TASK INPUT Block Start

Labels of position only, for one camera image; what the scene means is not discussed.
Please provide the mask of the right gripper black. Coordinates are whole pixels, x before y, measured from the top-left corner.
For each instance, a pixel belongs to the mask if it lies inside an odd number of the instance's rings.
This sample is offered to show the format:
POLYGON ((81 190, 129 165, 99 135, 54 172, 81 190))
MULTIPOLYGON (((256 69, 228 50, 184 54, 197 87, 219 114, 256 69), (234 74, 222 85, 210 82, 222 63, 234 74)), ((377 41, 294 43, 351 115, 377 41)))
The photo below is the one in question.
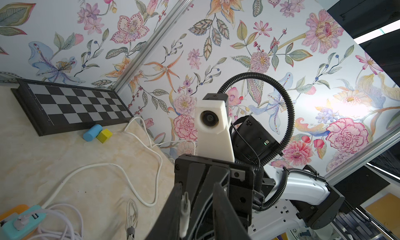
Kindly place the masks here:
POLYGON ((200 156, 175 161, 175 183, 191 205, 188 234, 246 234, 252 222, 254 169, 200 156))

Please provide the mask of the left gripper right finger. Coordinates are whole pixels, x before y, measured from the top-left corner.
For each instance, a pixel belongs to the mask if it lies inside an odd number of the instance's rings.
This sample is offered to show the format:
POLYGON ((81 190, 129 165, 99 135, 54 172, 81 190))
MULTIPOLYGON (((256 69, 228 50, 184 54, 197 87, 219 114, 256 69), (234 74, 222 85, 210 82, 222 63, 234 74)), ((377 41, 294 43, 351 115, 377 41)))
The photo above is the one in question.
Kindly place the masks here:
POLYGON ((250 240, 221 184, 213 188, 213 223, 216 240, 250 240))

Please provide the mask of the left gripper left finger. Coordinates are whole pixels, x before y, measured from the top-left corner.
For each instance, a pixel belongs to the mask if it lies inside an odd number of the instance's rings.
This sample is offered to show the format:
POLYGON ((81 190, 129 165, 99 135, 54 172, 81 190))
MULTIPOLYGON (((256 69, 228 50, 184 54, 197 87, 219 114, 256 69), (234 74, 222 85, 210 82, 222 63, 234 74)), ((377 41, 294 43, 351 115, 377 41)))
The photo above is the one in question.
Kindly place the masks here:
POLYGON ((176 183, 146 240, 178 240, 182 185, 176 183))

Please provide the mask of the teal usb charger adapter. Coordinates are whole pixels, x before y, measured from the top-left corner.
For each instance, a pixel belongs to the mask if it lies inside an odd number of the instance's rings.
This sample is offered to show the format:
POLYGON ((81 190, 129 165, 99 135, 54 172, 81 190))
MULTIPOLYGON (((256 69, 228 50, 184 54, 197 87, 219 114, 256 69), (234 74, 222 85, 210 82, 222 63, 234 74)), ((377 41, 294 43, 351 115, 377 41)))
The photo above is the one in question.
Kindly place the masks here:
POLYGON ((35 205, 16 215, 1 227, 1 240, 26 240, 46 218, 46 213, 38 213, 41 206, 35 205))

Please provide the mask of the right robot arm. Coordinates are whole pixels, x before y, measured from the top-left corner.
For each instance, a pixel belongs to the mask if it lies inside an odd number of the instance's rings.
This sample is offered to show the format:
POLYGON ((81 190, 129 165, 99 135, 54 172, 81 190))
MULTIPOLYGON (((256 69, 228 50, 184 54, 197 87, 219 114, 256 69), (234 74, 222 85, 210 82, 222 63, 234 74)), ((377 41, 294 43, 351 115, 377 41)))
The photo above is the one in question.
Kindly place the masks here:
POLYGON ((317 230, 333 221, 344 196, 315 169, 269 165, 294 131, 293 102, 281 83, 261 73, 238 74, 197 103, 194 123, 198 147, 175 162, 170 240, 272 239, 290 228, 317 230), (234 127, 227 90, 244 79, 268 83, 283 98, 288 127, 281 142, 251 116, 234 127))

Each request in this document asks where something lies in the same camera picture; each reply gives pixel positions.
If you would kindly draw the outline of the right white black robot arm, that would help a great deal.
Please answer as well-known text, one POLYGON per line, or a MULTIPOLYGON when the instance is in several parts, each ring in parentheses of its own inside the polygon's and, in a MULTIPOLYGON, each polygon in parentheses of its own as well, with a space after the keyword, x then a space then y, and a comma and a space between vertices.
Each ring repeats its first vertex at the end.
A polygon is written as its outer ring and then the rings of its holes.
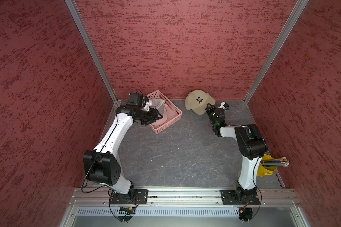
POLYGON ((207 104, 206 113, 216 136, 233 138, 237 141, 242 155, 242 169, 234 198, 238 203, 246 203, 247 199, 257 195, 257 167, 268 150, 268 145, 256 124, 227 125, 225 123, 225 111, 228 109, 229 105, 225 102, 222 102, 219 107, 207 104))

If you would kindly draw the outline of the beige baseball cap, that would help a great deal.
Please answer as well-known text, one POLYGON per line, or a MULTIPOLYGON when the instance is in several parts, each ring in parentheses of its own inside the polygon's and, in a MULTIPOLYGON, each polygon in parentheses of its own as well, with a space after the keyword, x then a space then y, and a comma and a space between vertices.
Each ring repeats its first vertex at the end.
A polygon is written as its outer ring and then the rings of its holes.
POLYGON ((185 99, 186 109, 192 110, 197 115, 203 115, 206 112, 207 105, 214 105, 215 103, 215 99, 202 90, 191 91, 185 99))

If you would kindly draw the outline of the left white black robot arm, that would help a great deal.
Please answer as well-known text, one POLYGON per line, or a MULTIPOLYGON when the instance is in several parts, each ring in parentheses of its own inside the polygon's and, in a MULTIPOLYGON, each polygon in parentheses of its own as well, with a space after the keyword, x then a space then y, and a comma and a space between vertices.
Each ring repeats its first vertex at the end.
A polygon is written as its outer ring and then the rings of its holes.
POLYGON ((150 125, 163 118, 163 115, 151 105, 148 97, 130 93, 126 105, 116 109, 113 124, 101 142, 94 150, 87 150, 83 155, 84 181, 109 187, 124 203, 134 201, 135 189, 133 183, 123 176, 118 148, 134 122, 150 125))

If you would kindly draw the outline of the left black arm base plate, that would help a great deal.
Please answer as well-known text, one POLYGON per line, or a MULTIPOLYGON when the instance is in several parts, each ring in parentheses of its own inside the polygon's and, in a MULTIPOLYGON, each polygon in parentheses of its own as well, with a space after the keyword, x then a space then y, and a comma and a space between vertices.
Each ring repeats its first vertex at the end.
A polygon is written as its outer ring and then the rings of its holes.
POLYGON ((132 204, 143 205, 147 204, 148 199, 147 189, 134 189, 130 190, 128 194, 111 193, 109 198, 109 204, 132 204))

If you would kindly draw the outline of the yellow pencil cup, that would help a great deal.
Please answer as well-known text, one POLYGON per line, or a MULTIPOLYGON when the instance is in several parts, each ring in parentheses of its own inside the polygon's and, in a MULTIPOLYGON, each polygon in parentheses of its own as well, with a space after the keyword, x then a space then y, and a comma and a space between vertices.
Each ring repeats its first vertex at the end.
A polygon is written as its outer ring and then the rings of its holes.
POLYGON ((264 161, 269 161, 272 160, 273 157, 271 157, 270 155, 265 154, 263 156, 263 158, 261 159, 258 171, 257 171, 257 176, 259 177, 265 177, 265 176, 271 176, 273 175, 273 173, 278 169, 276 166, 271 166, 271 167, 267 167, 263 165, 264 161))

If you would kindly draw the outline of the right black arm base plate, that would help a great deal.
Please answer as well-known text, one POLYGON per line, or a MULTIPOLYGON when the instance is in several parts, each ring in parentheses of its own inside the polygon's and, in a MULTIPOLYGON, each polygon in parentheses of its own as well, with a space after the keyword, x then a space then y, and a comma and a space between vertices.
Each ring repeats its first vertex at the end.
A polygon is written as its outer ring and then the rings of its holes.
POLYGON ((233 190, 221 190, 220 193, 223 205, 260 205, 255 190, 237 188, 233 190))

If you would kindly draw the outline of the aluminium front rail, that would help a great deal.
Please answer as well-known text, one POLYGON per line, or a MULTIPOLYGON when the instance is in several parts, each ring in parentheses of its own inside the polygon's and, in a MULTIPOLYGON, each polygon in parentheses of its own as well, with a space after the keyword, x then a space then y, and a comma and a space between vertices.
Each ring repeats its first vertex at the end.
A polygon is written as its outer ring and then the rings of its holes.
POLYGON ((147 190, 139 199, 146 200, 142 207, 301 207, 294 189, 260 189, 257 196, 249 201, 237 203, 223 194, 231 188, 196 188, 196 187, 146 187, 138 186, 136 190, 147 190))

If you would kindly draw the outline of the white pink baseball cap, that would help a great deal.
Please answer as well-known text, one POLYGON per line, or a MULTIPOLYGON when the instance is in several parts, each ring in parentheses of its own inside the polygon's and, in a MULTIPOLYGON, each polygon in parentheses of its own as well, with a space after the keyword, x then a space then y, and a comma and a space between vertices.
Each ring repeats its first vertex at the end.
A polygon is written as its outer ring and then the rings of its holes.
POLYGON ((157 98, 151 98, 151 108, 157 109, 160 115, 162 116, 161 119, 158 119, 155 123, 152 123, 151 125, 153 127, 160 127, 168 120, 167 110, 166 110, 166 102, 164 99, 157 99, 157 98))

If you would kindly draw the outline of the pink plastic basket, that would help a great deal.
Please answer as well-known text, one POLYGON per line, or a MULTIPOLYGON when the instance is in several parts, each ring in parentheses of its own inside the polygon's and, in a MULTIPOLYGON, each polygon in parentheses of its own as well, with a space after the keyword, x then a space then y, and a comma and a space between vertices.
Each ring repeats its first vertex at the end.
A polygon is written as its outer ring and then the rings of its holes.
POLYGON ((146 95, 148 98, 157 98, 165 100, 166 111, 167 111, 167 120, 160 126, 149 125, 149 127, 153 130, 155 134, 159 134, 165 129, 169 128, 171 125, 176 123, 181 119, 182 111, 172 103, 162 92, 156 90, 152 93, 146 95))

TASK INPUT Block End

- **WHAT THIS TASK INVOLVES**: List every line in the records above that contains the word "plate".

- **SOLVED PROBLEM**:
If you would kindly draw the outline of the left black arm base plate, that would help a great deal.
If you would kindly draw the outline of the right black arm base plate, that would help a great deal.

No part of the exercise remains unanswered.